Goal of the exercise: Exactly as written, set down the lines from the top of the entries through the line bearing "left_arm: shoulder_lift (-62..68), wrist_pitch", with every picture left out.

_ _ _ _

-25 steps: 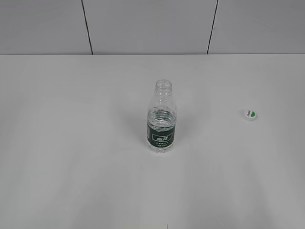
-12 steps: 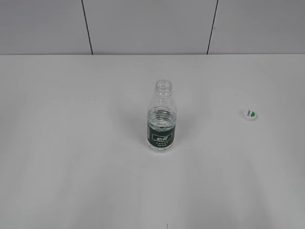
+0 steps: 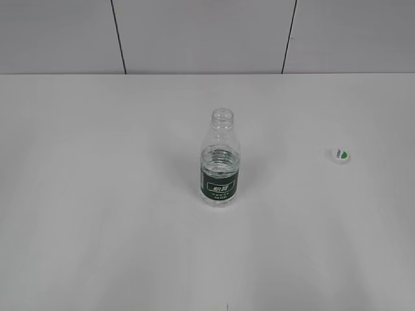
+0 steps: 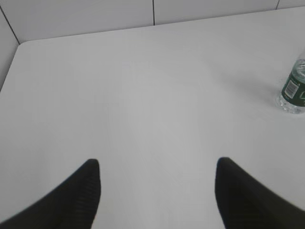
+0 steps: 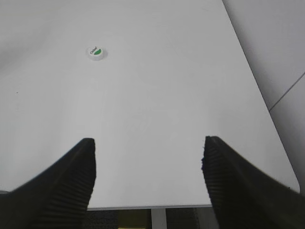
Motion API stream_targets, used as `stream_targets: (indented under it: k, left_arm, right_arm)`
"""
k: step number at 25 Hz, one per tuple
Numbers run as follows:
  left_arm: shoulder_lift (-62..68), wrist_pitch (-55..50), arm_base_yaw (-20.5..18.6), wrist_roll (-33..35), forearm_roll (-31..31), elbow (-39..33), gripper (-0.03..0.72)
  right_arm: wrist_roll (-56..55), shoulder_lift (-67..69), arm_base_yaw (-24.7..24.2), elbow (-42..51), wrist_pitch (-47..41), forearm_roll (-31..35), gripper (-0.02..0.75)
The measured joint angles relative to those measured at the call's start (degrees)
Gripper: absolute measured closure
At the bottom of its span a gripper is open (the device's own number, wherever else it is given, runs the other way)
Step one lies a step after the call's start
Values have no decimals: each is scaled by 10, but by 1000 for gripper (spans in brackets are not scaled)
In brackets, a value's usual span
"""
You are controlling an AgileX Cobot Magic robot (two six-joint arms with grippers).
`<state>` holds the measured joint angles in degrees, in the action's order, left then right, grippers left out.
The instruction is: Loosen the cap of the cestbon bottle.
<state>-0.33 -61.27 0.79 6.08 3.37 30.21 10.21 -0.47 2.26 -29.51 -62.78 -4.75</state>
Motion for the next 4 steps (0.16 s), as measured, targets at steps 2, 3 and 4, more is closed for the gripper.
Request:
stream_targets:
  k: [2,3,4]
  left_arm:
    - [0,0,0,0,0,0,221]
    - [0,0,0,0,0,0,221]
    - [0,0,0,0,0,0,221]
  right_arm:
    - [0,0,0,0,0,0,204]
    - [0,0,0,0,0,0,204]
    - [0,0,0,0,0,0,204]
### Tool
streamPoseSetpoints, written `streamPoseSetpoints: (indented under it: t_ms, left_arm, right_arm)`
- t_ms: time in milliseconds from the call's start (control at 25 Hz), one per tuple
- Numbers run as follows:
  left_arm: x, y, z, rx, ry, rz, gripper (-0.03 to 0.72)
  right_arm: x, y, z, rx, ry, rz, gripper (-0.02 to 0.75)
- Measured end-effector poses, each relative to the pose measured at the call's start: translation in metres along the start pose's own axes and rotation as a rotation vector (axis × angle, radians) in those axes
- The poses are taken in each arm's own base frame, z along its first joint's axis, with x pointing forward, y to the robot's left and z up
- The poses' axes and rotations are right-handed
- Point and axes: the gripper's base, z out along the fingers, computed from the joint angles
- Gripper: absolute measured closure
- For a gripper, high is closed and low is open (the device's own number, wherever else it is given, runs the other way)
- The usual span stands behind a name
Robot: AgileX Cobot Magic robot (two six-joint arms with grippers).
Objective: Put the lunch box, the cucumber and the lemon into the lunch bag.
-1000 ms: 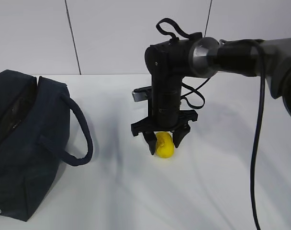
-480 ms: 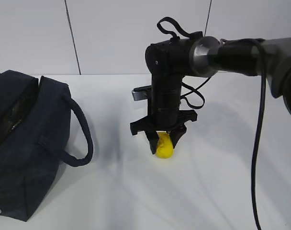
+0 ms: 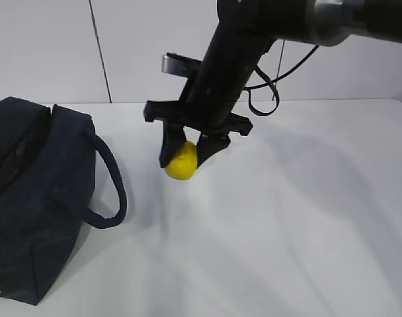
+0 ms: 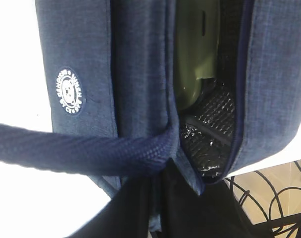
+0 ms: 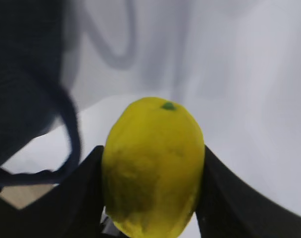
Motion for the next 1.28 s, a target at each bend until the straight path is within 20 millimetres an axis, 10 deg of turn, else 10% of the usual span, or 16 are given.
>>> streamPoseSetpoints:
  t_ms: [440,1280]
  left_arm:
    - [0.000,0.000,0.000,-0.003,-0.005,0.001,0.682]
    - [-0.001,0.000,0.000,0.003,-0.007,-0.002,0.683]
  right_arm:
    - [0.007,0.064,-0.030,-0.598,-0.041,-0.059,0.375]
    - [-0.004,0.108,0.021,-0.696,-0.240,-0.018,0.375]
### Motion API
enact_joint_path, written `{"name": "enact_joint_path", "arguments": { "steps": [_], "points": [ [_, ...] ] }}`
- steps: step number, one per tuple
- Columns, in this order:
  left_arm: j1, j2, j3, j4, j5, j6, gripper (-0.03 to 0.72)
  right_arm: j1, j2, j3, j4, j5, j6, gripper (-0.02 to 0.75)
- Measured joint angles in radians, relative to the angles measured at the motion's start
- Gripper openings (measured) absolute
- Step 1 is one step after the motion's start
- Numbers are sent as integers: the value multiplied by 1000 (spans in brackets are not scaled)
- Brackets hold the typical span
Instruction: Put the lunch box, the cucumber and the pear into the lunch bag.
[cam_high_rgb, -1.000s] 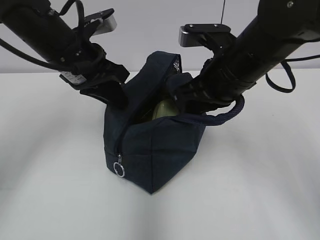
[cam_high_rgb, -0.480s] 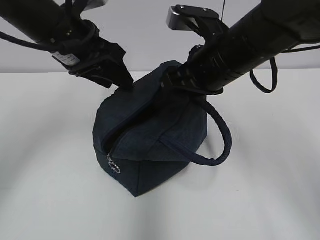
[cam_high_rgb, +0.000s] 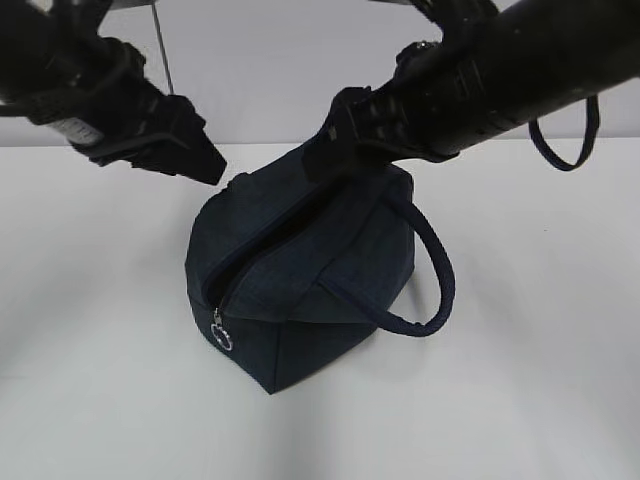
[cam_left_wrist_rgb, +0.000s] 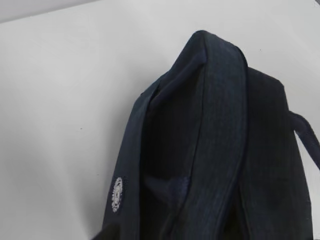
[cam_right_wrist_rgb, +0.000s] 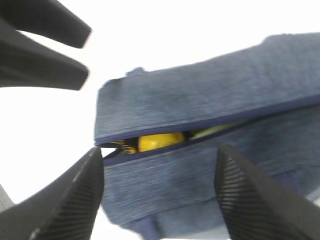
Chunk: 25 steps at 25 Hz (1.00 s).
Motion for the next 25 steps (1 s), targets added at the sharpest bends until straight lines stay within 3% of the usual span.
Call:
{"name": "enact_joint_path", "arguments": {
  "steps": [6, 9, 13, 16, 18, 22, 25],
  "points": [
    [-3, -220, 283, -56, -219, 120, 347, 202, -195, 288, 315, -247, -322, 517],
    [-3, -311, 402, -70, -314, 145, 345, 348, -258, 442, 480, -484, -507, 516],
    [-3, -364, 464, -74, -352, 149, 340, 510, -240, 553, 546, -729, -552, 491],
    [-3, -365, 464, -79, -352, 149, 339, 589, -168, 570, 470, -843, -433, 449],
    [-3, -365, 464, -81, -342, 149, 333, 629, -89, 570, 328, -919, -264, 422],
    [-3, -365, 464, -82, -307, 149, 328, 643, 65, 570, 89, -1072, 90, 389],
    [-3, -365, 464, -82, -273, 149, 326, 643, 174, 570, -20, -1184, 248, 379]
  ]
}}
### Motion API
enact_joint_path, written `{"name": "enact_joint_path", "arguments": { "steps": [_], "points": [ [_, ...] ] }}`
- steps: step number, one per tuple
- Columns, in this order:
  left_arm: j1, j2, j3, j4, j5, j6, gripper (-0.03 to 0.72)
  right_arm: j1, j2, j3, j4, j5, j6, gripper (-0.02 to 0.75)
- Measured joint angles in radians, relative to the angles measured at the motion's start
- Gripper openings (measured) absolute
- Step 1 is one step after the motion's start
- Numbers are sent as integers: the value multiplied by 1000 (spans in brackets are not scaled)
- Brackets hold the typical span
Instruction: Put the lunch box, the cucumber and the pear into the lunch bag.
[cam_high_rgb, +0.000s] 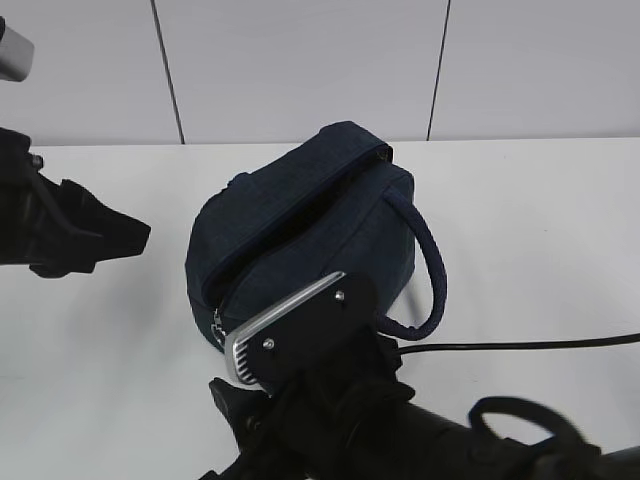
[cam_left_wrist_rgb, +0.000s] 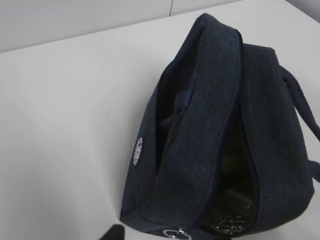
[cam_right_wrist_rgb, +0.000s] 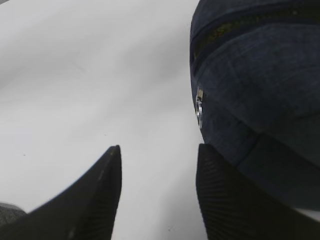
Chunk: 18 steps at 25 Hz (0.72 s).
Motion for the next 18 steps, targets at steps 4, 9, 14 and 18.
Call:
{"name": "enact_joint_path", "arguments": {
  "steps": [4, 9, 14, 18],
  "points": [
    [0, 0, 0, 0, 13, 0, 326, 0, 122, -9, -57, -96, 90, 378],
    [0, 0, 0, 0, 22, 0, 326, 0, 250, -76, -59, -155, 108, 377],
    [0, 0, 0, -1, 46, 0, 326, 2, 329, -151, -19, -162, 102, 375],
    [0, 0, 0, -17, 51, 0, 326, -18, 363, -195, 23, -162, 94, 375]
  ]
}}
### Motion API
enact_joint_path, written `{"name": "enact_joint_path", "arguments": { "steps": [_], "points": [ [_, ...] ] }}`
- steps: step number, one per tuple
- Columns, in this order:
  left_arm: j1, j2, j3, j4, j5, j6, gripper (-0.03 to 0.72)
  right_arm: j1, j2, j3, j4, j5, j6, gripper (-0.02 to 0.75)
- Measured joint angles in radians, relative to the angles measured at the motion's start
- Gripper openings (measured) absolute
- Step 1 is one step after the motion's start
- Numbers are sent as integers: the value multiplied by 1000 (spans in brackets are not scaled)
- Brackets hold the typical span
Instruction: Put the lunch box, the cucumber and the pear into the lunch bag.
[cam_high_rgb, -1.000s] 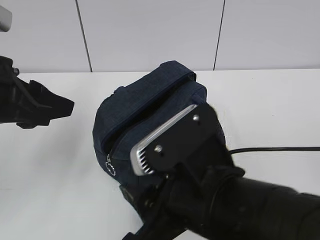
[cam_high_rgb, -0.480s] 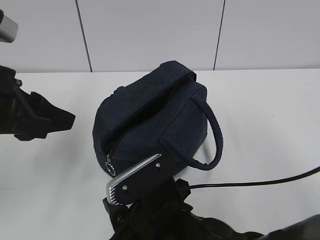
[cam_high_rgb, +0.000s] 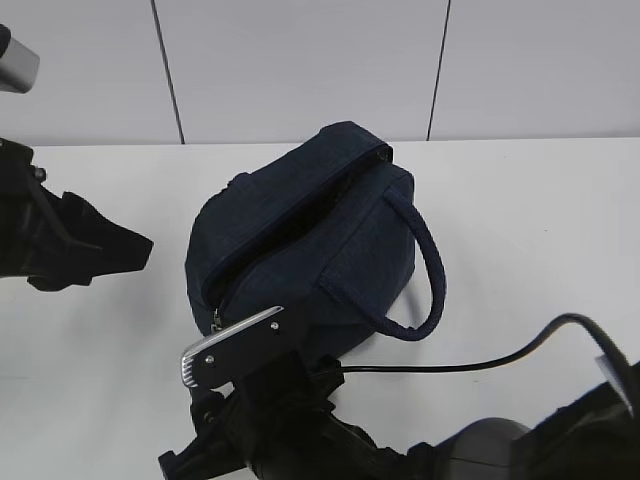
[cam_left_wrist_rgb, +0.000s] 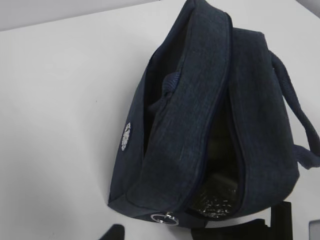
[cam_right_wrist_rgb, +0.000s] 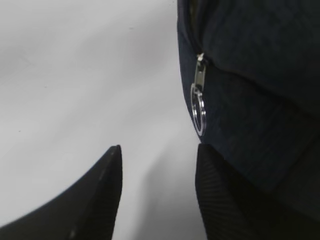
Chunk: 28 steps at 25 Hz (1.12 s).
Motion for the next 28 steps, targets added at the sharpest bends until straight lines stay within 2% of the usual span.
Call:
{"name": "enact_joint_path", "arguments": {
  "steps": [7, 14, 16, 19, 21, 23, 28],
  "points": [
    [0, 0, 0, -5, 2, 0, 326, -50, 18, -25, 8, 6, -4, 375],
    [0, 0, 0, -7, 2, 0, 326, -64, 42, -86, -46, 55, -9, 366],
    [0, 0, 0, -7, 2, 0, 325, -64, 44, -90, -53, 60, -11, 305],
    [0, 0, 0, -7, 2, 0, 326, -64, 44, -90, -43, 68, -25, 106],
    [0, 0, 0, -7, 1, 0, 326, -64, 44, -90, -34, 73, -29, 23],
    [0, 0, 0, -7, 0, 0, 326, -64, 35, -90, -19, 82, -49, 0],
    [0, 0, 0, -7, -1, 0, 326, -64, -19, -90, 70, 94, -144, 0]
  ]
}}
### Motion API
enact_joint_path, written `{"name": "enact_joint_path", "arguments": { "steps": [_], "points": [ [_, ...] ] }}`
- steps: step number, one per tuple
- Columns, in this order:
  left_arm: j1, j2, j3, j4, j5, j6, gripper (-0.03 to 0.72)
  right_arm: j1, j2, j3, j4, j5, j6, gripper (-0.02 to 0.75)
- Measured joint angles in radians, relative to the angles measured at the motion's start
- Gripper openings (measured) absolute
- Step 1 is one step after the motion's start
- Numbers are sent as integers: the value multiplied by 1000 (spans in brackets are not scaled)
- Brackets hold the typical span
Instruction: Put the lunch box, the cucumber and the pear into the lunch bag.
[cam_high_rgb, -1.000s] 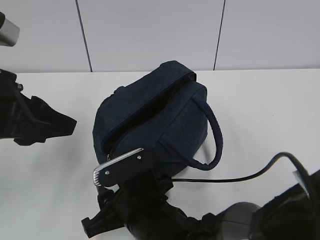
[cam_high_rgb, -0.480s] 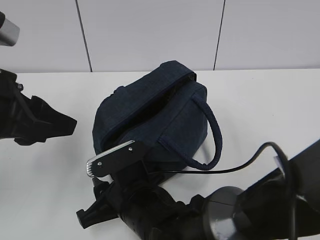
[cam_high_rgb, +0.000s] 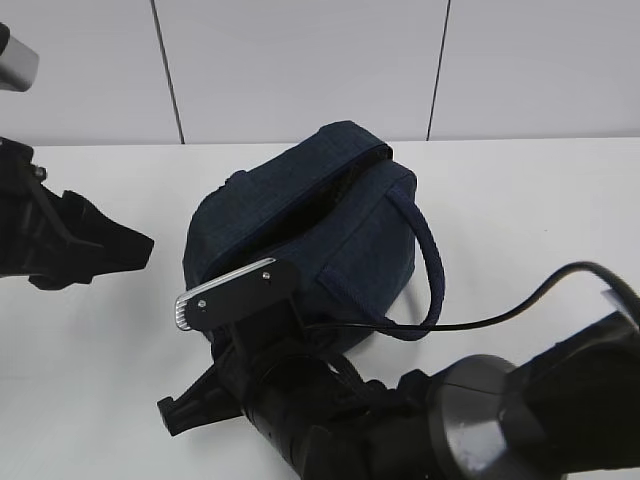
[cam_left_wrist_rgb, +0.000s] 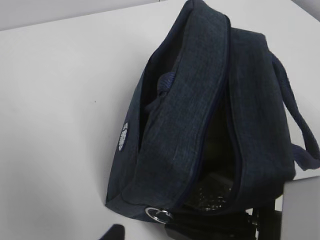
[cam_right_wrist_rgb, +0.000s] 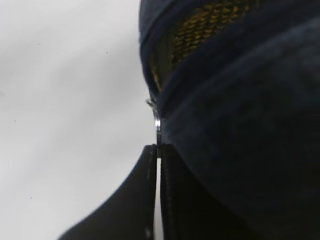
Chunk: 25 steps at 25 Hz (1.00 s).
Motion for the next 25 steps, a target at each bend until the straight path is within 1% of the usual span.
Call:
{"name": "enact_joint_path", "arguments": {
  "steps": [5, 12, 15, 18, 22, 25],
  "points": [
    [0, 0, 0, 0, 0, 0, 325, 0, -4, 0, 41, 48, -25, 0],
    [0, 0, 0, 0, 0, 0, 325, 2, -11, 0, 32, 101, -31, 0],
    [0, 0, 0, 0, -1, 0, 325, 21, -53, 0, 34, 129, -59, 0],
    [0, 0, 0, 0, -1, 0, 325, 37, -108, 4, 85, 138, -128, 0],
    [0, 0, 0, 0, -1, 0, 325, 40, -161, 4, 225, 135, -284, 0],
    [0, 0, 0, 0, 0, 0, 325, 40, -184, 9, 265, 133, -339, 0]
  ]
}}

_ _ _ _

Result:
-25 steps: 
-12 steps: 
+0 steps: 
+0 steps: 
+0 steps: 
Motion API stream_targets, used as `stream_targets: (indented under it: k, left_arm, right_arm)`
"""
k: step number at 25 Hz, one per tuple
Numbers run as follows:
  left_arm: shoulder_lift (-62..68), wrist_pitch (-55..50), arm_base_yaw (-20.5..18.6), wrist_roll (-33..35), forearm_roll (-31..31), elbow (-39..33), gripper (-0.03..0.72)

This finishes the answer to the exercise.